*Work order*
Retype all of the records precisely.

□ □ □

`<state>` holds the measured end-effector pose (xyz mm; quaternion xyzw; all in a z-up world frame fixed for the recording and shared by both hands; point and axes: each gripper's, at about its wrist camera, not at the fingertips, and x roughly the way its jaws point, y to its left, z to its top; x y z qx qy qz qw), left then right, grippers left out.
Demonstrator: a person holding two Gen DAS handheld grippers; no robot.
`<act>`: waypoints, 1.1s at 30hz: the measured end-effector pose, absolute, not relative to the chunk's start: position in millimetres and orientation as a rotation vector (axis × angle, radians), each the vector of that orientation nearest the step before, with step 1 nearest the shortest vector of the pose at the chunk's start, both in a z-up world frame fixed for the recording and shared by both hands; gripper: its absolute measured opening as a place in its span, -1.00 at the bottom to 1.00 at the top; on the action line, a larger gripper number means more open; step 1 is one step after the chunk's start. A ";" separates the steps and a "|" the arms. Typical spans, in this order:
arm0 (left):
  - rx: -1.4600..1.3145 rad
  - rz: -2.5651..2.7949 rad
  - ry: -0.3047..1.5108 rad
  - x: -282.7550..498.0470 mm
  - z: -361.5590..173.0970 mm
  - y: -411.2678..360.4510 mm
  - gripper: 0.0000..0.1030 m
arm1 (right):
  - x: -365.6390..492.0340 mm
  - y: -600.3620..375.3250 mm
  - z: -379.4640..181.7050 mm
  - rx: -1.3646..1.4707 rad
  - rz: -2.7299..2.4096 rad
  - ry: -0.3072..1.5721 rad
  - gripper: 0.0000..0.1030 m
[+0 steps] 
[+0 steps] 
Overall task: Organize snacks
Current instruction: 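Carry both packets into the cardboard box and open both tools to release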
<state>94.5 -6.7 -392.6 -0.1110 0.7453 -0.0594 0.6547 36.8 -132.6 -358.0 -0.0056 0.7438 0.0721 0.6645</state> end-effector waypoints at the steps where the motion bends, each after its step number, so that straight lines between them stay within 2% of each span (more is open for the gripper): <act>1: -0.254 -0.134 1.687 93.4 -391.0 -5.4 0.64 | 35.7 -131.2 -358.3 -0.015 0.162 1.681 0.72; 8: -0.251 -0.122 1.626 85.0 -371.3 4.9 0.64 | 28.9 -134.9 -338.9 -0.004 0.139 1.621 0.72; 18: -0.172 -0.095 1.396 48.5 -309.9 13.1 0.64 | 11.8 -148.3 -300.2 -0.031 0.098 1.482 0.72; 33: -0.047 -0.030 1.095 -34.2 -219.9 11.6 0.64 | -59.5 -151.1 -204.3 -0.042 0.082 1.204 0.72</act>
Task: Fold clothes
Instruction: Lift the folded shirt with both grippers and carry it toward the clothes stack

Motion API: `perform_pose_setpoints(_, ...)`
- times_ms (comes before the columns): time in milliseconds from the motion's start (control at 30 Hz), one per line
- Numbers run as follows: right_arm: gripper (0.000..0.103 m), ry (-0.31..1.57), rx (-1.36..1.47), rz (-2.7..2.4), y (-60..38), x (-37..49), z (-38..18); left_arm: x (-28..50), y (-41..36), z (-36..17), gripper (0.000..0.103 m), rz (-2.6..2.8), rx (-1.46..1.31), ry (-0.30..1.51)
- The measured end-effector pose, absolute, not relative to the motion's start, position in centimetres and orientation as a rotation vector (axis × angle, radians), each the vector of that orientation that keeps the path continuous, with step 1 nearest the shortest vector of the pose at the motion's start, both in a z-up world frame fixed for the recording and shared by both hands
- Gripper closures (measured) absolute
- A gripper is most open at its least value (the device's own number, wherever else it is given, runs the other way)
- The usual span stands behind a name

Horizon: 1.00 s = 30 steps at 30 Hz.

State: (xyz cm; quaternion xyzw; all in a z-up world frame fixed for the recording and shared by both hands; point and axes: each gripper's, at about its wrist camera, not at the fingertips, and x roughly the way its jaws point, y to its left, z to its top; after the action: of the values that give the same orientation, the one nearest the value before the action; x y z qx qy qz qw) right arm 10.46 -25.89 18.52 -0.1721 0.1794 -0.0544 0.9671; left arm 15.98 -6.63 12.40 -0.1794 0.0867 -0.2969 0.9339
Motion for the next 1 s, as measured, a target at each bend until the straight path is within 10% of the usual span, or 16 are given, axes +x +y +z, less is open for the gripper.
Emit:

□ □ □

*Solution for this problem*
`<state>` holds the measured end-effector pose (xyz mm; quaternion xyzw; all in a z-up world frame fixed for the recording and shared by both hands; point and axes: each gripper's, at about its wrist camera, not at the fingertips, and x roughly the way its jaws point, y to its left, z to its top; x y z qx qy qz qw), left then right, grippers left out.
Demonstrator: a person holding two Gen DAS handheld grippers; no robot.
`<act>`: waypoints, 1.1s at 30hz: the measured end-effector pose, absolute, not relative to the chunk's start: position in millimetres and orientation as a rotation vector (axis × angle, radians), each the vector of that orientation nearest the step before, with step 1 nearest the shortest vector of the pose at the chunk's start, both in a z-up world frame fixed for the recording and shared by both hands; gripper: its absolute measured opening as a place in its span, -1.00 at the bottom to 1.00 at the top; on the action line, a larger gripper number means more open; step 1 is one step after the chunk's start. A ";" separates the steps and a "|" the arms. Typical spans, in this order:
arm0 (left):
  - rx: -1.4600..1.3145 rad
  - rz: -2.5651..2.7949 rad
  - ry: -0.3047..1.5108 rad
  - x: -282.7550..498.0470 mm
  - z: -361.5590..173.0970 mm
  - y: -411.2678..360.4510 mm
  - gripper: 0.0000..0.1030 m
arm1 (right):
  - x: -365.6390..492.0340 mm
  - y: -600.3620..375.3250 mm
  - z: -379.4640..181.7050 mm
  - rx: -1.3646..1.4707 rad
  - rz: -2.7299..2.4096 rad
  - ry: -0.3072..1.5721 rad
  - gripper: 0.0000..0.1030 m
[+0 steps] 
[+0 steps] 
Overall task: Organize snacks
Current instruction: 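Carry both packets into the cardboard box and open both tools to release
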<state>94.5 -6.7 -392.6 -0.1110 0.7453 -0.0594 0.6547 36.8 -132.6 -358.0 -0.0056 0.7438 0.0721 0.6645</state> end-effector waypoints at the steps where the motion bends, each after its step number, so that straight lines between them stay within 2% of each span (more is open for the gripper): <act>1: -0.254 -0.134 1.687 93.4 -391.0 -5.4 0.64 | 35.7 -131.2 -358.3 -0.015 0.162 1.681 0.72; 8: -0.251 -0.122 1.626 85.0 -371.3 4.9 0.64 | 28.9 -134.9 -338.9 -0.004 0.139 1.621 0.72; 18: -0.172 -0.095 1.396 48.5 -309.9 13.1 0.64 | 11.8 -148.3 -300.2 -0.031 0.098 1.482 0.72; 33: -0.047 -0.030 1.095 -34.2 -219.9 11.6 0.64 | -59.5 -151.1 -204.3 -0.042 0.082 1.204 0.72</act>
Task: Fold clothes
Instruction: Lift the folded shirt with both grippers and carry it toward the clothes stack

Motion API: `perform_pose_setpoints(_, ...)`
- times_ms (comes before the columns): time in milliseconds from the motion's start (control at 30 Hz), one per line
- Numbers run as follows: right_arm: gripper (0.000..0.103 m), ry (-0.31..1.57), rx (-1.36..1.47), rz (-2.7..2.4), y (-60..38), x (-37..49), z (-38..18); left_arm: x (-28..50), y (-41..36), z (-36..17), gripper (0.000..0.103 m), rz (-2.6..2.8), rx (-1.46..1.31), ry (-0.30..1.51)
- The measured end-effector pose, absolute, not relative to the motion's start, position in centimetres and orientation as a rotation vector (axis × angle, radians), each the vector of that orientation that keeps the path continuous, with step 1 nearest the shortest vector of the pose at the motion's start, both in a z-up world frame fixed for the recording and shared by both hands
- Gripper closures (measured) absolute
- A gripper is most open at its least value (the device's own number, wherever else it is given, runs the other way)
- The usual span stands behind a name

Horizon: 1.00 s = 30 steps at 30 Hz.

State: (xyz cm; quaternion xyzw; all in a z-up world frame fixed for the recording and shared by both hands; point and axes: each gripper's, at about its wrist camera, not at the fingertips, and x roughly the way its jaws point, y to its left, z to its top; after the action: of the values that give the same orientation, the one nearest the value before the action; x y z qx qy qz qw) right arm 10.46 -25.89 18.52 -0.1721 0.1794 -0.0544 0.9671; left arm 15.98 -6.63 12.40 -0.1794 0.0867 -0.2969 0.9339
Motion for the next 1 s, as measured, a target at each bend until the straight path is within 10% of the usual span, or 16 are given, axes +x +y +z, less is open for the gripper.
Emit:

For this exercise, the answer is now complete.